Sherman was elected leader of the Liberal Party on September 10, 2011, and led the party through the 2012 provincial election. He announced his immediate resignation on January 26, 2015, and that he will not be running for a third term as MLA in the next provincial election.

Early life
Sherman was born in 1965 in India but grew up in Squamish, British Columbia after moving there in 1975. As a youngster, he delivered newspapers for The Vancouver Sun and The Province. The third of four sons, Sherman moved to Canada from India at a young age. He moved to Edmonton in the early 1980s to attend the University of Alberta. He graduated from faculty of medicine in 1990, specializing in family and emergency medicine. In addition to being a doctor, Sherman was also a clinical lecturer at the University of Alberta and president of the Emergency Physicians of Alberta within the Alberta Medical Association.

Political career
Sherman first sought public office in the March 2008 provincial election in the constituency of Edmonton-Meadowlark. The seat was left vacant after incumbent Liberal MLA Maurice Tougas retired. Sherman, running as a Progressive Conservative candidate, won the riding comfortably, receiving 2,752 votes over his closest rival, Liberal Debbie Cavaliere. After his election, he was named parliamentary assistant to the Minister of Health and Wellness, Ron Liepert. He also served as a member of the Standing Committee on Health and the Standing Committee on Privileges and Elections, Standing Orders and Printing. He works as an emergency department doctor on Sundays.

In November 2010, Sherman criticized the government for emergency department wait times in Alberta. He was suspended from the Progressive Conservative caucus and sat as an independent MLA. The following spring, he announced his intention to seek the Alberta Liberal Party leadership. At the 2011 leadership convention, he was elected on the first ballot.

In the 2012 Alberta election, Sherman was successful in retaining his seat of Edmonton-Meadowlark with 35.5% of the vote, this time as a member of the Liberal Party. He defeated PC candidate Bob Maskell by 118 votes (0.8%). In the election, the Liberals fell from Official Opposition to third party status behind the PCs and Wildrose. Despite losing almost 17% of the popular vote in a very hotly contested election, the vote was concentrated in enough ridings to retain 5 of their previous MLA's and keep ahead of the NDP. The Liberals lost Edmonton-Riverview, Edmonton-Gold Bar and Calgary-Varsity to the Progressive Conservatives due to tactical voting and the retirement of the incumbent MLAs.
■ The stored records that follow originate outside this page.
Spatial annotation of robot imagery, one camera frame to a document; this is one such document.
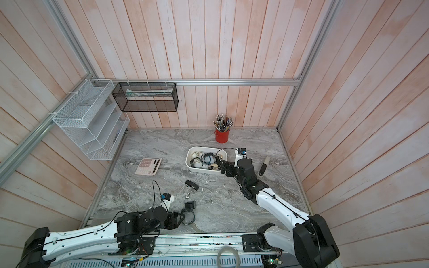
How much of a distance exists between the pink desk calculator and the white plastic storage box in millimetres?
183

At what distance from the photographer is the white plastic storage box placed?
972 millimetres

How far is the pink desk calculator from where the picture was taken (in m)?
0.97
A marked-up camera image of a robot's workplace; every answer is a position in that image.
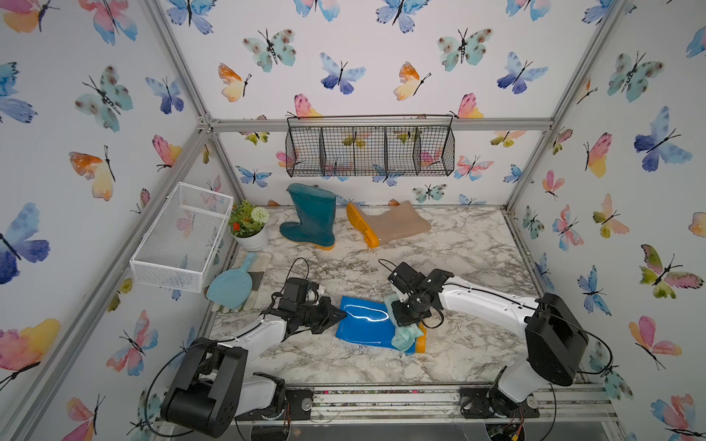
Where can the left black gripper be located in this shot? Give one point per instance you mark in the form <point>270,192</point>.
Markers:
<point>327,318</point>

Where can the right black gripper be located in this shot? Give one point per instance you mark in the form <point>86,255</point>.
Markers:
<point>401,319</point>

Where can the mint green fluffy cloth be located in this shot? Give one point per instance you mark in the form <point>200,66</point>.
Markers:
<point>405,338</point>

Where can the blue rubber boot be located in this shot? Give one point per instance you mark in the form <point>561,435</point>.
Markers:
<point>368,323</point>

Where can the beige rubber boot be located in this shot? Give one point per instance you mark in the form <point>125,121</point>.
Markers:
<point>398,222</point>

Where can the teal green rubber boot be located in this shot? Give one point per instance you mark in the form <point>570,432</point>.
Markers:
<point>316,211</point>

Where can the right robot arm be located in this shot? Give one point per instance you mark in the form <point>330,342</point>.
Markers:
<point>556,342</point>

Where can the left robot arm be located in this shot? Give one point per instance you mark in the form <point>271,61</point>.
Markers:
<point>214,385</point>

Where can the potted plant white pot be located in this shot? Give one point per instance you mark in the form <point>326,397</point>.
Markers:
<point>247,225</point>

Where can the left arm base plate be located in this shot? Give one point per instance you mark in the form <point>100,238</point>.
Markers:
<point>293,404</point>

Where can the aluminium front rail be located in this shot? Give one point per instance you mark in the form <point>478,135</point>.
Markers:
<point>440,403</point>

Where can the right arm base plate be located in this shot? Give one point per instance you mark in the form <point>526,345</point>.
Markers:
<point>485,403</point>

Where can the white mesh wall basket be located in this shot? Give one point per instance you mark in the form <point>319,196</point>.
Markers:
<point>178,249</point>

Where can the black wire wall basket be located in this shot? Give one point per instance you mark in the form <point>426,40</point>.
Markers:
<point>390,146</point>

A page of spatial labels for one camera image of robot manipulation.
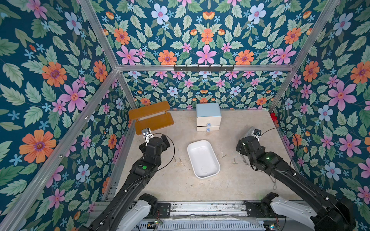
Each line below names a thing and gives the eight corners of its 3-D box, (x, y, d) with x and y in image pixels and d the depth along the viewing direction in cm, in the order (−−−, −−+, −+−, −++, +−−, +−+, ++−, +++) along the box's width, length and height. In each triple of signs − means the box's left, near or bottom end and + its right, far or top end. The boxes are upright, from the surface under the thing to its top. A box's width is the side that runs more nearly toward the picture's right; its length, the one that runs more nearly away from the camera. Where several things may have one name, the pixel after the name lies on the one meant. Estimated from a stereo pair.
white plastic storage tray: (196, 183, 85) (196, 179, 80) (185, 148, 100) (185, 143, 95) (222, 174, 88) (223, 170, 83) (207, 142, 103) (208, 137, 98)
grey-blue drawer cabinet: (196, 132, 108) (196, 118, 95) (196, 107, 125) (196, 93, 112) (218, 132, 108) (221, 118, 95) (215, 107, 125) (217, 93, 112)
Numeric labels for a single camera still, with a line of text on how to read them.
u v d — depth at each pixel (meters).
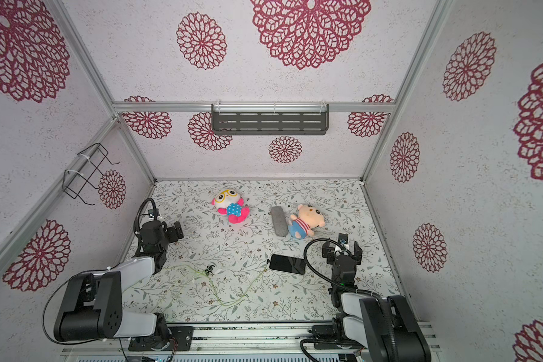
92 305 0.43
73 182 0.73
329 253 0.80
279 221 1.00
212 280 0.87
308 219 0.97
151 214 0.77
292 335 0.78
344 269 0.66
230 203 1.03
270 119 0.93
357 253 0.79
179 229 0.85
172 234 0.82
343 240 0.73
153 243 0.70
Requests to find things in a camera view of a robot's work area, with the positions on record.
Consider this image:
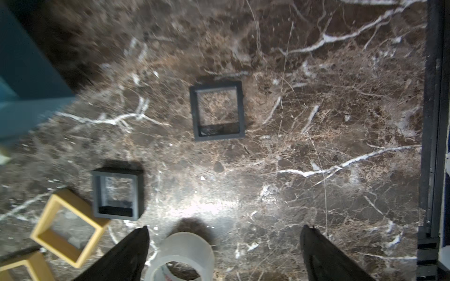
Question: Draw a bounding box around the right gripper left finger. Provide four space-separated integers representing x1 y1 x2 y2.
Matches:
76 226 150 281

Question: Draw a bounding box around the clear tape roll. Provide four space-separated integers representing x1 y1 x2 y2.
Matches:
145 232 215 281

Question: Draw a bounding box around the teal drawer cabinet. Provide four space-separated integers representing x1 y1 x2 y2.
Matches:
1 4 75 146

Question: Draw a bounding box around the small black brooch box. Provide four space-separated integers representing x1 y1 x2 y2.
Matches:
91 167 145 221

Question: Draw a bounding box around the yellow brooch box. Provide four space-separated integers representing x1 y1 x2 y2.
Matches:
0 250 56 281
30 189 110 269

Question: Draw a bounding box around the yellow brooch box lower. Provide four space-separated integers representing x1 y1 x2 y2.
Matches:
0 250 56 281

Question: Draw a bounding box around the yellow brooch box upper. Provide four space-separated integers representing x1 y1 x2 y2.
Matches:
30 189 110 269

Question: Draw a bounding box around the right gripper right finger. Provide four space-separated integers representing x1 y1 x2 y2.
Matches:
300 225 374 281

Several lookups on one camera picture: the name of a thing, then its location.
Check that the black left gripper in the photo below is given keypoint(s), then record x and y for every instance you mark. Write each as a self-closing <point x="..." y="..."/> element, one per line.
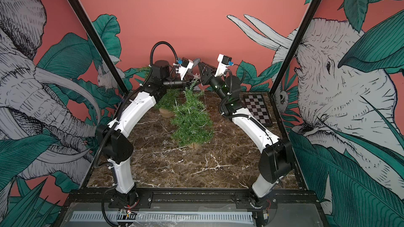
<point x="185" y="83"/>

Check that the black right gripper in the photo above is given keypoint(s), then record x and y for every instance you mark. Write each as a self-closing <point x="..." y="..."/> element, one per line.
<point x="210" y="79"/>

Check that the large green christmas tree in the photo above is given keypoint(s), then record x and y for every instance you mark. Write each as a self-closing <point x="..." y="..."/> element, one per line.
<point x="166" y="99"/>

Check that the large tree wooden base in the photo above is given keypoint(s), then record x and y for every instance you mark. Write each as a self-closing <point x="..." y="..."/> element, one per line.
<point x="166" y="113"/>

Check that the small green christmas tree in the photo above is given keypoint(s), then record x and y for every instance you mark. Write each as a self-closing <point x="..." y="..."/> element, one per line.
<point x="192" y="120"/>

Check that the small tree wooden base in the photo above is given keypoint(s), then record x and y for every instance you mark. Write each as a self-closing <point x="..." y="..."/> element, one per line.
<point x="194" y="146"/>

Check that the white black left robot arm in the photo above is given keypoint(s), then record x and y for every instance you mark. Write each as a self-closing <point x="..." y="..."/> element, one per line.
<point x="115" y="150"/>

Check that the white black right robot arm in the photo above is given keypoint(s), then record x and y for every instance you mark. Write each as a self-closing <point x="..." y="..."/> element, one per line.
<point x="276" y="153"/>

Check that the black white chessboard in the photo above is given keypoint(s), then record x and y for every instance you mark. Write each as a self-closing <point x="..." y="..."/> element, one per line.
<point x="255" y="103"/>

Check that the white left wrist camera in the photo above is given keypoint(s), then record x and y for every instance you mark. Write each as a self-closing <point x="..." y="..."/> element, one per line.
<point x="183" y="67"/>

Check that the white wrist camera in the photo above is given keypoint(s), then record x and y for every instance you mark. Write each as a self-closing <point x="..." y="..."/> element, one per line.
<point x="223" y="63"/>
<point x="183" y="67"/>

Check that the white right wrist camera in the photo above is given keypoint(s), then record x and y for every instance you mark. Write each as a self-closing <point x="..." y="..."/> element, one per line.
<point x="223" y="63"/>

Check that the black frame post left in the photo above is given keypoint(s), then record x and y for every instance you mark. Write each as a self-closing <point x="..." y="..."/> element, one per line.
<point x="95" y="38"/>

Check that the black frame post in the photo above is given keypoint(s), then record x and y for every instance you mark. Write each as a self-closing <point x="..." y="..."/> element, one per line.
<point x="312" y="8"/>
<point x="95" y="38"/>

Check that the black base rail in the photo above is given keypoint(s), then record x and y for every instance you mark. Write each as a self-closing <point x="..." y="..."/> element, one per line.
<point x="146" y="197"/>

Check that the black frame post right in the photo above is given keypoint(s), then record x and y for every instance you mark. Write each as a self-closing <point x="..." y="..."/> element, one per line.
<point x="312" y="8"/>

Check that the white slotted cable tray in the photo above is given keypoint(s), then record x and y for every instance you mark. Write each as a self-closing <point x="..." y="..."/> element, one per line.
<point x="158" y="218"/>

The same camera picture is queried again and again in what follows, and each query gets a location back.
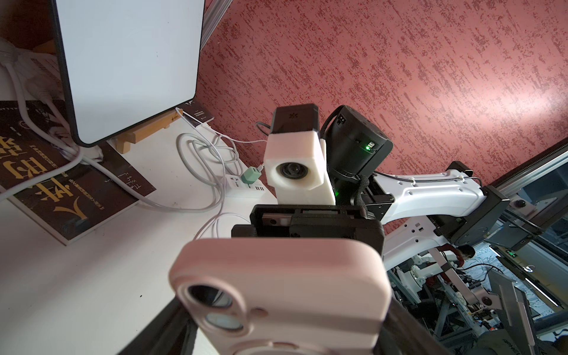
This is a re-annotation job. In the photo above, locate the thick white power cord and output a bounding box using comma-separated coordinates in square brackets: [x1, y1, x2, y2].
[0, 57, 243, 214]

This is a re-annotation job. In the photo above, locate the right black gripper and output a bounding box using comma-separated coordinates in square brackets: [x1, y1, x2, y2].
[231, 204, 385, 255]

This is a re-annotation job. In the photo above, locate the white light panel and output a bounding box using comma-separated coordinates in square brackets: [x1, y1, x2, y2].
[51, 0, 205, 147]

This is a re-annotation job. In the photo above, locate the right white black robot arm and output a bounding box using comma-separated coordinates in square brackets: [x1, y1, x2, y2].
[232, 104, 509, 269]

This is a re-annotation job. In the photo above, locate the black book gold lettering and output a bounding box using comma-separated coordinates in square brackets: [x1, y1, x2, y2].
[1, 101, 156, 245]

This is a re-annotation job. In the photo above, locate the small black booklet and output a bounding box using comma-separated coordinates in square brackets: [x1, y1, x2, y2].
[178, 100, 214, 127]

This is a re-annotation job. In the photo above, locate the wooden panel stand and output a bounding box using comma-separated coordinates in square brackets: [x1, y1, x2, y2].
[114, 109, 180, 154]

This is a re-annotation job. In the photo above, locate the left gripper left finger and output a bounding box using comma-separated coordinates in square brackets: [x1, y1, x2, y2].
[119, 298, 198, 354]

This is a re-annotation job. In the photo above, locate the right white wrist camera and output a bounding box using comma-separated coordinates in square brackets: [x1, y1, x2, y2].
[263, 104, 336, 206]

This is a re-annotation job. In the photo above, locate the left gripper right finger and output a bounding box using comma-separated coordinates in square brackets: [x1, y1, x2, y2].
[377, 297, 450, 354]

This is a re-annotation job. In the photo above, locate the white power strip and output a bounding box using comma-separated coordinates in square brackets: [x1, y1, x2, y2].
[221, 175, 277, 205]

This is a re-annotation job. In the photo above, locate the phone white cable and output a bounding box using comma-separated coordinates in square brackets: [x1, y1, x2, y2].
[192, 212, 251, 241]

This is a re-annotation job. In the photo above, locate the green charger plug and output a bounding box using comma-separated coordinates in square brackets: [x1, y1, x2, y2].
[241, 166, 263, 185]
Sherman announced his immediate resignation as Liberal leader on January 26, 2015, citing personal reasons and also announced that he will not run for re-election as an MLA but would remain in the legislature until the next election. Sherman was under investigation by Elections Alberta after allegations he breached political contribution limits by donating more than $15,000 to the party and resigned prior to the results of the investigation being released.

In 2022, he attempted to enter the United Conservative Party leadership election. He requested an exemption to run in the race for not being a party member for 6 months, however it was rejected by the UCP Leadership Election Committee.

In February 2023, he won the UCP nomination in Edmonton Whitemud against Varun Chandrasekar

Personal life
Sherman has coached soccer and basketball, served as the director for the Society of Helping Lives in Poverty, and is a past member of the McKernan housing community. He received a gold pin for his service with STARS and a bronze medal from the Alberta Northwest Lifesaving Society. In his spare time, Sherman enjoys sports, travel and the arts.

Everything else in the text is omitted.